Items from a data source:

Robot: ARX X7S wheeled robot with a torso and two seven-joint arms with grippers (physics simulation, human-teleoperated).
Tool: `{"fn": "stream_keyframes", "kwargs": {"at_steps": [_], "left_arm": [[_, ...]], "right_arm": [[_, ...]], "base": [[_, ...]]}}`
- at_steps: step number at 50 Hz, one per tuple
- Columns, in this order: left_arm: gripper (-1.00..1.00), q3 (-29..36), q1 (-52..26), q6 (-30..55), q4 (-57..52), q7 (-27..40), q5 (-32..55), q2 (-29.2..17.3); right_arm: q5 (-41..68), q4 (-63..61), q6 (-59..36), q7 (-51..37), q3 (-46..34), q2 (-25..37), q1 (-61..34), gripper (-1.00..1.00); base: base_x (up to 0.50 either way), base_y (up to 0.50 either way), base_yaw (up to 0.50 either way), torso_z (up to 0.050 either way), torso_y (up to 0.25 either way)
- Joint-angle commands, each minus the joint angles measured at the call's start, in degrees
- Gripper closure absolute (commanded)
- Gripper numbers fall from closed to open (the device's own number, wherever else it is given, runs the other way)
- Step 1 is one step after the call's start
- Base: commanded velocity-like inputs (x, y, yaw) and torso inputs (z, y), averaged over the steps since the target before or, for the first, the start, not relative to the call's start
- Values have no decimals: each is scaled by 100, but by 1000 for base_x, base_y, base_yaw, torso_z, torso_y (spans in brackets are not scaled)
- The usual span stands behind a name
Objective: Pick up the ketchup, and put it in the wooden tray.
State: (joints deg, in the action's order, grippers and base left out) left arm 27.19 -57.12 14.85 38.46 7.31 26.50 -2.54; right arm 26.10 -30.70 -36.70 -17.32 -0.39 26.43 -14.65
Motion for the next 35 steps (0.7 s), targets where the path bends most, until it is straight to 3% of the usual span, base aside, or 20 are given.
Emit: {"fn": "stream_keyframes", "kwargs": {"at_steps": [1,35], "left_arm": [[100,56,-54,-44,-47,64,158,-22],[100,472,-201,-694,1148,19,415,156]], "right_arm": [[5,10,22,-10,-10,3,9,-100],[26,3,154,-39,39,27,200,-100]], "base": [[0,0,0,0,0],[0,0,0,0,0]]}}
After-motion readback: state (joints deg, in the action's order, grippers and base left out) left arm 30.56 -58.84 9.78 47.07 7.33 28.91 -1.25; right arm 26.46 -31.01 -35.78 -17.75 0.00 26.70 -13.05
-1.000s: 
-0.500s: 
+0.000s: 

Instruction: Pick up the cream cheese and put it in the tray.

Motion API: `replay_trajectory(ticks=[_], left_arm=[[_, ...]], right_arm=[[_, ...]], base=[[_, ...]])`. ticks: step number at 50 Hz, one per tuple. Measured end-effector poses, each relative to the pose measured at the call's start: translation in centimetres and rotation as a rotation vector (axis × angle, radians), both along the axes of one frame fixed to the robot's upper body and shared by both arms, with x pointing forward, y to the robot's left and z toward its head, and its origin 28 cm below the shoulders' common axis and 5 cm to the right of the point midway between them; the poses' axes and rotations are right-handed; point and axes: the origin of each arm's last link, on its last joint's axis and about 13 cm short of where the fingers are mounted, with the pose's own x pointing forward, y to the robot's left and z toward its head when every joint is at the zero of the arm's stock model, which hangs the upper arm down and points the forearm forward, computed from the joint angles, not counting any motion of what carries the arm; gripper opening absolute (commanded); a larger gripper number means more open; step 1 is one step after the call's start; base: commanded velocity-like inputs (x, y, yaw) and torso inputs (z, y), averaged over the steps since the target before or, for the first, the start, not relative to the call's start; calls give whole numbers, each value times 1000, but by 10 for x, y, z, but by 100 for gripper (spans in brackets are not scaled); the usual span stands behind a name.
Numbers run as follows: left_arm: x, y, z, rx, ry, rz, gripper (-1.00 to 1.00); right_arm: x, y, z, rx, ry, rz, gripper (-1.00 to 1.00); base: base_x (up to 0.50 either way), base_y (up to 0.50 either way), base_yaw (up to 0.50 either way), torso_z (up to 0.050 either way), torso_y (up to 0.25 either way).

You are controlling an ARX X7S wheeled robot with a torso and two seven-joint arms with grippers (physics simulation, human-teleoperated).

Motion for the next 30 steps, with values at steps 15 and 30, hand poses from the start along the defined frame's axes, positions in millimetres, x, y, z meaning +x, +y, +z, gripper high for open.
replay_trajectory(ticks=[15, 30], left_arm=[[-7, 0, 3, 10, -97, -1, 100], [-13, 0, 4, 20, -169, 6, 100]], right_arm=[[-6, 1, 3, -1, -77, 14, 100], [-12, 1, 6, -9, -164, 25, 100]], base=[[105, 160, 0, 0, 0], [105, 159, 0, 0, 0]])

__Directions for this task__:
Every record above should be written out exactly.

__Written answer__:
Robot: ARX X7S wheeled robot with a torso and two seven-joint arms with grippers (physics simulation, human-teleoperated).
Tool: `{"fn": "stream_keyframes", "kwargs": {"at_steps": [_], "left_arm": [[_, ...]], "right_arm": [[_, ...]], "base": [[_, ...]]}}`
- at_steps: step number at 50 Hz, one per tuple
- Columns, in this order: left_arm: gripper (-1.00..1.00), q3 (-29..36), q1 (-52..26), q6 (-30..55), q4 (-57..52), q7 (-27..40), q5 (-32..55), q2 (-29.2..17.3); right_arm: q5 (-41..68), q4 (-63..61), q6 (-59..36), q7 (-51..37), q3 (-46..34), q2 (-25..37), q1 (-61..34), gripper (-1.00..1.00); base: base_x (up to 0.50 either way), base_y (up to 0.50 either way), base_yaw (up to 0.50 either way), torso_z (up to 0.050 either way), torso_y (up to 0.25 either way)
- Joint-angle commands, each minus the joint angles measured at the call's start, in degrees
- Gripper closure absolute (commanded)
- Gripper numbers fall from closed to open (the device's own number, wherever else it is given, runs the other way)
- Step 1 is one step after the call's start
- Base: commanded velocity-like inputs (x, y, yaw) and torso inputs (z, y), averaged over the steps since the target before or, for the first, the start, not relative to the call's start
- Values have no decimals: each is scaled by 100, but by 1000 for base_x, base_y, base_yaw, torso_z, torso_y (spans in brackets are not scaled)
- The usual span stands behind a name
Objective: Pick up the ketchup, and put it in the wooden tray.
State: (joints deg, in the action's order, grippers and base left out) left arm 27.19 -57.12 14.85 38.46 7.31 26.50 -2.54; right arm 26.10 -30.70 -36.70 -17.32 -0.39 26.43 -14.65
Motion for the next 35 steps (0.7 s), targets where the path bends most, until it is straight to 3% of the usual span, base aside, or 20 are given.
Emit: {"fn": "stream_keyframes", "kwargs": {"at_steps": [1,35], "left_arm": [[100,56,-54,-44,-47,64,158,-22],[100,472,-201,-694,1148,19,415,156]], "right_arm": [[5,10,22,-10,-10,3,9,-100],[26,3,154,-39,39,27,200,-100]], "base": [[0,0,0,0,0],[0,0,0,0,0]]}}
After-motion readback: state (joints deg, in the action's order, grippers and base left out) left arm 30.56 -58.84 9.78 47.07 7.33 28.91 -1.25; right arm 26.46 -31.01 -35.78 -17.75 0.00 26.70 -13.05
-1.000s: 
-0.500s: 
+0.000s: 

Instruction: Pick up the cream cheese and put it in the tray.

Motion API: `replay_trajectory(ticks=[_], left_arm=[[_, ...]], right_arm=[[_, ...]], base=[[_, ...]])`. ticks: step number at 50 Hz, one per tuple. Measured end-effector poses, each relative to the pose measured at the call's start: translation in centimetres and rotation as a rotation vector (axis × angle, radians), both along the axes of one frame fixed to the robot's upper body and shared by both arms, with x pointing forward, y to the robot's left and z toward its head, and its origin 28 cm below the shoulders' common axis and 5 cm to the right of the point midway between them; the poses' axes and rotations are right-handed; point and axes: the origin of each arm's last link, on its last joint's axis and about 13 cm short of where the fingers are mounted, with the pose's own x pointing forward, y to the robot's left and z toward its head when every joint is at the zero of the arm's stock model, which hangs the upper arm down and points the forearm forward, computed from the joint angles, not counting any motion of what carries the arm; gripper opening absolute (commanded); a larger gripper number means more open; step 1 is one step after the call's start; base: commanded velocity-like inputs (x, y, yaw) and torso inputs (z, y), averaged over the steps since the target before or, for the first, the start, not relative to the call's start; calls give whole numbers, each value times 1000, but by 10 for x, y, z, but by 100 for gripper (spans in brackets are not scaled); the usual span stands behind a name.
Numbers run as follows: left_arm: x, y, z, rx, ry, rz, gripper (-1.00 to 1.00); right_arm: x, y, z, rx, ry, rz, gripper (-1.00 to 1.00); base: base_x (up to 0.50 either way), base_y (up to 0.50 either way), base_yaw (up to 0.50 either way), torso_z (up to 0.050 either way), torso_y (up to 0.25 either way).

You are controlling an ARX X7S wheeled robot with a torso and two seven-joint arms with grippers (physics simulation, human-teleoperated).

Motion for the next 30 steps, with values at steps 15 and 30, hand poses from the start along the defined frame's axes, positions in millimetres, x, y, z meaning +x, +y, +z, gripper high for open.
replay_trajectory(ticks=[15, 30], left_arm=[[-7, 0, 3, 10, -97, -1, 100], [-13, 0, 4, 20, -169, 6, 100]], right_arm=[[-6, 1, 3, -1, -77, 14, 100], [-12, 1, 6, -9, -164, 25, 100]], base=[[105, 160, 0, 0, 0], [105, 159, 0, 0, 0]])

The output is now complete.